Structures of isobutyryl-CoA dehydrogenase and enzyme-product complex: comparison with isovaleryl- and short-chain acyl-CoA dehydrogenases.

The acyl-CoA dehydrogenases are a family of mitochondrial flavoproteins involved in the catabolism of fatty and amino acids. Isobutyryl-CoA dehydrogenase (IBD) is involved in the catabolism of valine and catalyzes the conversion of isobutyryl-CoA to methacrylyl-CoA. The crystal structure of IBD with and without substrate has been determined to 1.76-A resolution. The asymmetric unit contains a homotetramer with substrate/product bound in two monomers. The overall structure of IBD is similar to those of previously determined acyl-CoA dehydrogenases and consists of an NH2-terminal alpha-helical domain, a medial beta-strand domain and a C-terminal alpha-helical domain.
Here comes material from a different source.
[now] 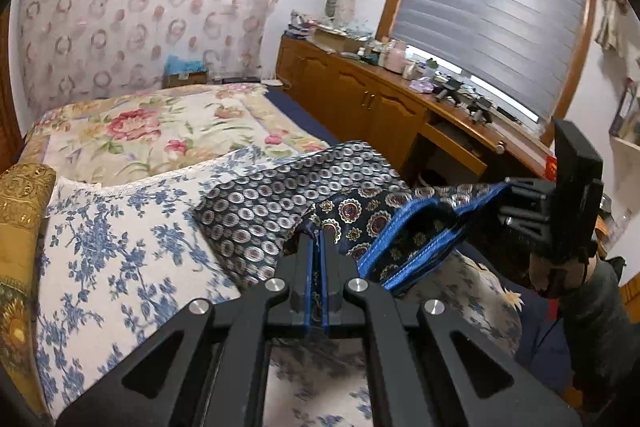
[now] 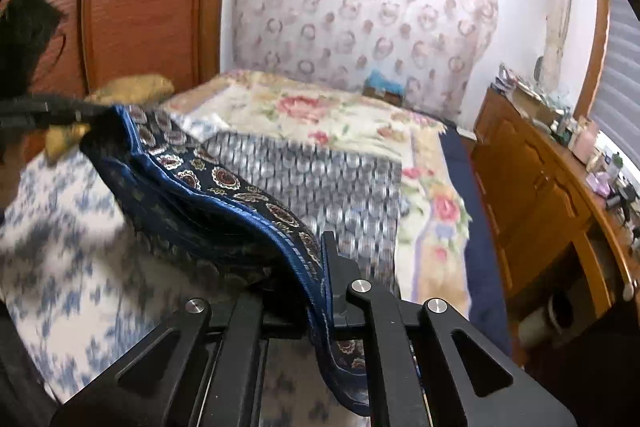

The enzyme-bound ligand has been modeled in as the reaction product, methacrylyl-CoA. The location of Glu-376 with respect to the C-2-C-3 of the bound product and FAD confirms Glu-376 to be the catalytic base. IBD has a shorter and wider substrate-binding cavity relative to short-chain acyl-CoA dehydrogenase, permitting the optimal binding of the isobutyryl-CoA substrate. The dramatic lateral expansion of the binding cavity seen in isovaleryl-CoA dehydrogenase is not observed in IBD. The conserved tyrosine or phenylalanine that defines a side of the binding cavity in other acyl-CoA dehydrogenases is replaced by a leucine (Leu-375) in the current structure. Substrate binding changes the position of some residues lining the binding pocket as well as the position of the loop containing the catalytic glutamate and subsequent helix. Three clinical mutations have been modeled to the structure. The mutations do not affect substrate binding but instead appear to disrupt protein folding and/or stability.